Companies like Samsung have long embraced periscope lenses to enhance their camera performance, and the most recent Galaxy S24 Ultra model is a prime example. While the device is equipped with a 200-megapixel primary lens, it is the 50MP telephoto lens, capable of 5x optical zoom, that users will rely on the most for long-distance shots. Chinese phone maker Oppo has also just released the Find X7 Ultra, which features not one but two periscope lenses. 

As companies continue to find ways to reduce the size and incorporate better components within the structure of smartphones, anticipate superior, more capable cameras in 2024 and beyond.
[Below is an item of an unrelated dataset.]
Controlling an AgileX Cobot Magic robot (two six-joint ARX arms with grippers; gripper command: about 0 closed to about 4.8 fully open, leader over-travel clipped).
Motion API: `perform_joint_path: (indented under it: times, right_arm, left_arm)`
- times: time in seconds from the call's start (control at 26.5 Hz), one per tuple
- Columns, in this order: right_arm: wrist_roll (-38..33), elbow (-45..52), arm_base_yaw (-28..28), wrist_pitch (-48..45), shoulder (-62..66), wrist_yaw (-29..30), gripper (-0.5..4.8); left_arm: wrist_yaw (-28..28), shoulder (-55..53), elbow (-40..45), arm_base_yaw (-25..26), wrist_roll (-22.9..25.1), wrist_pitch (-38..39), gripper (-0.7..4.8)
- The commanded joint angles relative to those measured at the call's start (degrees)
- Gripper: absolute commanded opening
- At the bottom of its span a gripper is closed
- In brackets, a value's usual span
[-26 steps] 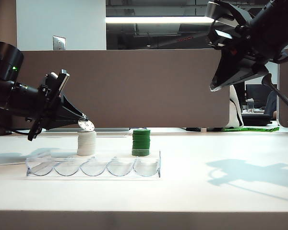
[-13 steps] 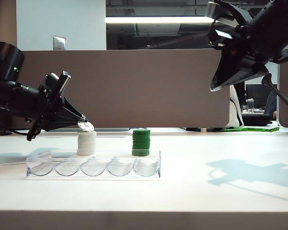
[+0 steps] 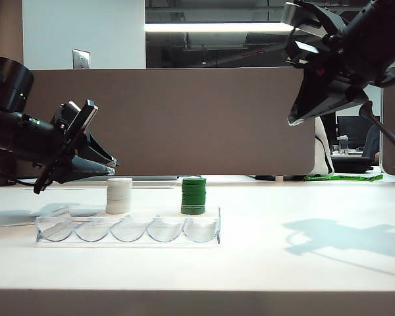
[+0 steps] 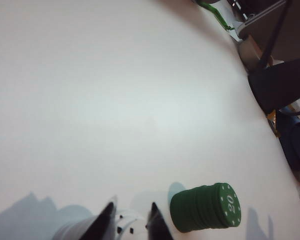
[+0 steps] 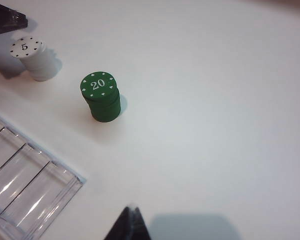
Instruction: Pick up the chip in the box and place it on the pile of chips with the same color.
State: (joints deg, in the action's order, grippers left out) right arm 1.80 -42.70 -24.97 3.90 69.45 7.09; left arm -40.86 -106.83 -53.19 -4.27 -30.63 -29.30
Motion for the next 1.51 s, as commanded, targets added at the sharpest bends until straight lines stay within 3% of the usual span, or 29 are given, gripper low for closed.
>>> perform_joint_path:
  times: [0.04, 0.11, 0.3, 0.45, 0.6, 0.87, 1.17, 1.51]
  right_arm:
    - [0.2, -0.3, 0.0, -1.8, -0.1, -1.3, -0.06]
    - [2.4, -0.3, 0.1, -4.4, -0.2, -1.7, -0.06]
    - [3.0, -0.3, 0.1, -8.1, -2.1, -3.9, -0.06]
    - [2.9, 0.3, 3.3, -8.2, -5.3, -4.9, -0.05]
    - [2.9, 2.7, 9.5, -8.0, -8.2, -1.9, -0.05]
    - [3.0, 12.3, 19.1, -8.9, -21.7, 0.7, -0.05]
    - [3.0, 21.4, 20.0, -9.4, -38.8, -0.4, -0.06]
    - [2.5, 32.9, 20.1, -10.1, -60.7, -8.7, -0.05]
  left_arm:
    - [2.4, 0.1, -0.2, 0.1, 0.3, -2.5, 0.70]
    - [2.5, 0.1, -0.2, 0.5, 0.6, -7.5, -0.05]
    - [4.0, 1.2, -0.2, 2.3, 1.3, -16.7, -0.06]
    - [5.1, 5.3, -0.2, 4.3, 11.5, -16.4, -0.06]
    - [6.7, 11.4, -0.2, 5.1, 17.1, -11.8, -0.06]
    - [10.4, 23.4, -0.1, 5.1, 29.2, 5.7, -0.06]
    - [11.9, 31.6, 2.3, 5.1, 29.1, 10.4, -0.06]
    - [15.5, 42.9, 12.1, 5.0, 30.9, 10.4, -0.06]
Also: The evolution of smartphone cameras: From megapixels to AI-driven photography

5. A fresh category of mobile devices

The Rabbit R1 debuted at CES 2024, featuring a design inspired by classic Tamagotchi toys.

June Wan/ZDNET

In the most fascinating trend of 2024, mobile devices are being presented in formats that challenge conventional design standards. I recently encountered one myself just a week ago at CES, when AI startup Rabbit Inc. presented its R1 pocket device. The R1, developed in collaboration with design firm Teenage Engineering, is likely one of many mobile gadgets to be released in 2024 that compel consumers to reconsider the appearance and feel of their current smartphones.

Also: Rabbit sells 10,000 of its R1 AI pocket companions in one day

Humane is another emerging player in the non-traditional mobile device category, with an AI Pin that latches onto your clothing — not your pocket. Similar to the Rabbit R1, the Pin prioritizes AI agents over human interaction with apps. This means that instead of requiring users to interact with app interfaces through tapping and scrolling, the device employs various AI models to interact with the services.

If an app-less future is on the horizon, expect devices such as the Rabbit R1 and Humane AI Pin to lead the way.